**Task item:** Output exactly the first line of the listing and each line after it, through the line that contains "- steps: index"; add nothing else.

**Stored data:**
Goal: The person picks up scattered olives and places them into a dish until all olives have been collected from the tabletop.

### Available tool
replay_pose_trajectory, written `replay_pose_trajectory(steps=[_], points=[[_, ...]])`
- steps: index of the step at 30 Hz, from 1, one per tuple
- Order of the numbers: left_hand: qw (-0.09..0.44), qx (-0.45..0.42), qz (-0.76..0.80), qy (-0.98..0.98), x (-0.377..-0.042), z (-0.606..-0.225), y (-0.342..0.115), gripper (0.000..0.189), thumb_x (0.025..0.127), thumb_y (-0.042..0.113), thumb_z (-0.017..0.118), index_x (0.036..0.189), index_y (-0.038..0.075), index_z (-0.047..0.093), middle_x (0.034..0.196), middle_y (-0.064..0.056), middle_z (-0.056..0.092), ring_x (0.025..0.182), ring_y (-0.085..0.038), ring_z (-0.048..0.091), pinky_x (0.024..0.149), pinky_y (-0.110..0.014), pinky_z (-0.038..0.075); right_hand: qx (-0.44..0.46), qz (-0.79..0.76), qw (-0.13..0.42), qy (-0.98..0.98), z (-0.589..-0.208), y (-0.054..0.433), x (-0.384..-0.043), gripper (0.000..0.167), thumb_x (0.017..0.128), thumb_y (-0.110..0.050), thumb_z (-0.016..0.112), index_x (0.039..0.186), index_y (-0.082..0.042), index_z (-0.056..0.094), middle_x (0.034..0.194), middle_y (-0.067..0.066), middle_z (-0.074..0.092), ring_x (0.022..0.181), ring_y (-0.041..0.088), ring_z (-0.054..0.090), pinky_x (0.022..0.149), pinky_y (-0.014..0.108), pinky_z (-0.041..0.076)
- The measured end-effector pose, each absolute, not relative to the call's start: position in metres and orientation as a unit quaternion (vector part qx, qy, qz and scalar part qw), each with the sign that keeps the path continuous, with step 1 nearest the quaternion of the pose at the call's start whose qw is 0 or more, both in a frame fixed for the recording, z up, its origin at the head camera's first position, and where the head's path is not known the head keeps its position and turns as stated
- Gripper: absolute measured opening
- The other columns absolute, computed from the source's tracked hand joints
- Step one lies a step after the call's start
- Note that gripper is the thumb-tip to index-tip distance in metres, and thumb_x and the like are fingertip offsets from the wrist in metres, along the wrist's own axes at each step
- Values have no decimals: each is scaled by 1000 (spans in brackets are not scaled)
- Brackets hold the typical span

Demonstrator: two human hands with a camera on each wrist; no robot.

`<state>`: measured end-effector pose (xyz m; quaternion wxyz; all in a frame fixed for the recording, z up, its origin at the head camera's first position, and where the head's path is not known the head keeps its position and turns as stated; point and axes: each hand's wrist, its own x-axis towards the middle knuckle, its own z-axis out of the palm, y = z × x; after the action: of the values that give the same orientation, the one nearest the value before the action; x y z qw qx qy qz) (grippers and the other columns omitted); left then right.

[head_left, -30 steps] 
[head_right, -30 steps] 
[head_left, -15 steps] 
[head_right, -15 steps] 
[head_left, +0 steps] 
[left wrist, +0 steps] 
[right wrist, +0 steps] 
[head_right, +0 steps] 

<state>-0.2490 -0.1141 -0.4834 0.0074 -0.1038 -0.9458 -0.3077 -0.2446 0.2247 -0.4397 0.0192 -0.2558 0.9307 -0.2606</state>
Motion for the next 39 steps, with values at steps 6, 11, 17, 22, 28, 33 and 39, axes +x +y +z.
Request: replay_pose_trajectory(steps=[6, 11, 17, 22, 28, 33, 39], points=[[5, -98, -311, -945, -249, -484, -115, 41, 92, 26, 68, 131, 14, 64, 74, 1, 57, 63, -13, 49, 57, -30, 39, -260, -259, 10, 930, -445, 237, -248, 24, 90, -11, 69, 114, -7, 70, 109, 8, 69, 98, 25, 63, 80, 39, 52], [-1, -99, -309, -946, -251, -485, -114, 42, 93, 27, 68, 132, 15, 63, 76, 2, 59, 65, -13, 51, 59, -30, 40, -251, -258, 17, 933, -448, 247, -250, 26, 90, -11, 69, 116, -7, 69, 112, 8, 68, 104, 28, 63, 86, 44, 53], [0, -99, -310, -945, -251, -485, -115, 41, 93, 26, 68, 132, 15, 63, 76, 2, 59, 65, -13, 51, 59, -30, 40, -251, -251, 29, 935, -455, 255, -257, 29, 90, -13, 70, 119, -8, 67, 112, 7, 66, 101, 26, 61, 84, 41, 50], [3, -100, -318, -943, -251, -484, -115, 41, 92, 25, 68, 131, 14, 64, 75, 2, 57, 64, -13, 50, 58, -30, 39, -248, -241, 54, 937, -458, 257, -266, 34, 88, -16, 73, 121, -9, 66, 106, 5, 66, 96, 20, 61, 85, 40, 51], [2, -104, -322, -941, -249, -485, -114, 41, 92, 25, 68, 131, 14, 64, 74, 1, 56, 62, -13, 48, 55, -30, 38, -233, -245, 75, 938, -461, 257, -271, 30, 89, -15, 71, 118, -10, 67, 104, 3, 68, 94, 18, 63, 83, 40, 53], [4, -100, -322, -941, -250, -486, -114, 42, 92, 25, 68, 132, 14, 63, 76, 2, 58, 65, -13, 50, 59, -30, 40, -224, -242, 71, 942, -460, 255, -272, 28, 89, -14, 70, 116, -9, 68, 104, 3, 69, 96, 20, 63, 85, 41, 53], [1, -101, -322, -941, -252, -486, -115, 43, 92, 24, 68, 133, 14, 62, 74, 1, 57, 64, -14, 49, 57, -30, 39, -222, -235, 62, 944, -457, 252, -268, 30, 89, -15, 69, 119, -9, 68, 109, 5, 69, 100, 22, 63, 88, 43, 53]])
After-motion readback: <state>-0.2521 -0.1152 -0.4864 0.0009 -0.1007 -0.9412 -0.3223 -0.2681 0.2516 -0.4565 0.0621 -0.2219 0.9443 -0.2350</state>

**The completed task:**
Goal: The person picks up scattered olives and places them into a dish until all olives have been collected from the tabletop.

### Available tool
replay_pose_trajectory, written `replay_pose_trajectory(steps=[_], points=[[_, ...]])`
- steps: index of the step at 30 Hz, from 1, one per tuple

Nothing remains to add to the output.